> _Task_
Tell how many lines in the data below include the word "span". The answer is the number only.

> _Data below_
────────

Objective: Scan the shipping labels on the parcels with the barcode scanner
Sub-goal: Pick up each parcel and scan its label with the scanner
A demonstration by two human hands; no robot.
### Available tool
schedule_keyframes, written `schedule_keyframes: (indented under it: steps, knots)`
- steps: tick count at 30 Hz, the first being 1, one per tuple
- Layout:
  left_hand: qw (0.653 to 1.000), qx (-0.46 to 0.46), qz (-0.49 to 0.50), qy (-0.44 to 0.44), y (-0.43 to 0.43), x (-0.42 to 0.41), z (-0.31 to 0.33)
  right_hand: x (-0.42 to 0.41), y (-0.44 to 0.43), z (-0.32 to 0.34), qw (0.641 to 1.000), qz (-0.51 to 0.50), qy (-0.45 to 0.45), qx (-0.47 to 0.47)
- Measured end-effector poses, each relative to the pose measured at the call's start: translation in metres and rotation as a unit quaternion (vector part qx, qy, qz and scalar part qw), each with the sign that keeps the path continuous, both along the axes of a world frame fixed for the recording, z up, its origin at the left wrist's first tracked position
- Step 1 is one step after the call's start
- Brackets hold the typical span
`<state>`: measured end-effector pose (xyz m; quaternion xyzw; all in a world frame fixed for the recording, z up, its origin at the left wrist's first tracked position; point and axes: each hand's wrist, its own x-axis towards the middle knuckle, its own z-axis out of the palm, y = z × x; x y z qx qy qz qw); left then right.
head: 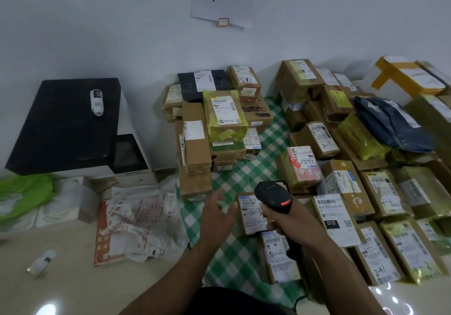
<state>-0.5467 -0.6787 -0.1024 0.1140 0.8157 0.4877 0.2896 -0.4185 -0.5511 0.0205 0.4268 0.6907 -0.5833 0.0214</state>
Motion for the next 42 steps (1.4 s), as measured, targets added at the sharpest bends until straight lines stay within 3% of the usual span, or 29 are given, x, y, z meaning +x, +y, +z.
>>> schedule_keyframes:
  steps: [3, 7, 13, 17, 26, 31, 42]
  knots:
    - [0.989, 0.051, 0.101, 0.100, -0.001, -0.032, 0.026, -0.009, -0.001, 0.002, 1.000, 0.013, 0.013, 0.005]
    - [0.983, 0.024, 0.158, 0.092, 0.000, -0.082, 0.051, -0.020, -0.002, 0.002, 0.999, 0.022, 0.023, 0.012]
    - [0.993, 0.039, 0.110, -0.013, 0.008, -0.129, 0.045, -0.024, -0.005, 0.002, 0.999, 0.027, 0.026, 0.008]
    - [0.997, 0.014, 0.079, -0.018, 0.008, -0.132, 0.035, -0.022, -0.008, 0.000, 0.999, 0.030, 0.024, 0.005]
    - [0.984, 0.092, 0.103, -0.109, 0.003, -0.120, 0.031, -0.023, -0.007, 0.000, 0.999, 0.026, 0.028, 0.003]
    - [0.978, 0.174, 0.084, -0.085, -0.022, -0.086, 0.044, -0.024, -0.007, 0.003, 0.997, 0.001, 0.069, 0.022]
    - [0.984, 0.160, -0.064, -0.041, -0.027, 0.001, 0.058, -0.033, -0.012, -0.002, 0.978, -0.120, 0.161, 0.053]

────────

> _Finished exercise_
2